-- WHAT IS BEING ASKED --
Below is a block of data; give all of it again word for word.

-- GIVEN INFORMATION --
--- START ---
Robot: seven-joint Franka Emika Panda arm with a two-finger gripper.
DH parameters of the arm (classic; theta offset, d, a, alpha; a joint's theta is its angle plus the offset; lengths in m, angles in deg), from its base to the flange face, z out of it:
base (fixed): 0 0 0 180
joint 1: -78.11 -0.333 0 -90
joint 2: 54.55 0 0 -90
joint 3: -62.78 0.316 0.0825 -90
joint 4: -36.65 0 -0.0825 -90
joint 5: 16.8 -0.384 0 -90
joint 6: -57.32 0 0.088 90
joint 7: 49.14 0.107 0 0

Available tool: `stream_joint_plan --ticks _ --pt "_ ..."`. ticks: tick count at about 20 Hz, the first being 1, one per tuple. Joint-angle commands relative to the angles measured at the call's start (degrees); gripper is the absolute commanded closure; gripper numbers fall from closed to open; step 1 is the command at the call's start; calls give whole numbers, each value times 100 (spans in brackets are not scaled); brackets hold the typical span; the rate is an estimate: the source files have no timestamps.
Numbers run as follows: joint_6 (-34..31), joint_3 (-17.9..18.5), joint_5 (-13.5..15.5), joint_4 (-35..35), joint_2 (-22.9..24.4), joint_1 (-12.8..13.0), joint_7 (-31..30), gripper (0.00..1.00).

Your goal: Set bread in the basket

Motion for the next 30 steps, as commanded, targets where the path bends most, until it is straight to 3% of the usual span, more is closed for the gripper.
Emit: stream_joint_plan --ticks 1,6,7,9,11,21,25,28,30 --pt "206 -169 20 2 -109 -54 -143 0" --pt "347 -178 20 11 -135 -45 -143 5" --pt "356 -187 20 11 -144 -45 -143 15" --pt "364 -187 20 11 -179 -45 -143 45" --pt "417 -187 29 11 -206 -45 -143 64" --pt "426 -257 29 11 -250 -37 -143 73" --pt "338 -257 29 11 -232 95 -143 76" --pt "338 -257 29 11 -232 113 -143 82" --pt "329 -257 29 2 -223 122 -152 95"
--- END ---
-- ANSWER TO THIS PROBLEM --
Robot: seven-joint Franka Emika Panda arm with a two-finger gripper.
DH parameters of the arm (classic; theta offset, d, a, alpha; a joint's theta is its angle plus the offset; lengths in m, angles in deg), from its base to the flange face, z out of it:
base (fixed): 0 0 0 180
joint 1: -78.11 -0.333 0 -90
joint 2: 54.55 0 0 -90
joint 3: -62.78 0.316 0.0825 -90
joint 4: -36.65 0 -0.0825 -90
joint 5: 16.8 -0.384 0 -90
joint 6: -57.32 0 0.088 90
joint 7: 49.14 0.107 0 0

Available tool: `stream_joint_plan --ticks _ --pt "_ ..."`. ticks: tick count at about 20 Hz, the first being 1, one per tuple. Joint-angle commands relative to the angles measured at the call's start (degrees); gripper is the absolute commanded closure; gripper numbers fall from closed to open; step 1 is the command at the call's start; calls give whole numbers, each value times 100 (spans in brackets are not scaled); brackets hold the typical span; the rate is an estimate: the source files have no timestamps.
Numbers run as follows: joint_6 (-34..31), joint_3 (-17.9..18.5), joint_5 (-13.5..15.5), joint_4 (-35..35), joint_2 (-22.9..24.4), joint_1 (-12.8..13.0), joint_7 (-31..30), gripper (0.00..1.00).

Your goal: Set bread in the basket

Motion for the next 30 steps, as commanded, targets where the path bends most, until it is straight to 3% of the usual span, more is closed for the gripper.
Emit: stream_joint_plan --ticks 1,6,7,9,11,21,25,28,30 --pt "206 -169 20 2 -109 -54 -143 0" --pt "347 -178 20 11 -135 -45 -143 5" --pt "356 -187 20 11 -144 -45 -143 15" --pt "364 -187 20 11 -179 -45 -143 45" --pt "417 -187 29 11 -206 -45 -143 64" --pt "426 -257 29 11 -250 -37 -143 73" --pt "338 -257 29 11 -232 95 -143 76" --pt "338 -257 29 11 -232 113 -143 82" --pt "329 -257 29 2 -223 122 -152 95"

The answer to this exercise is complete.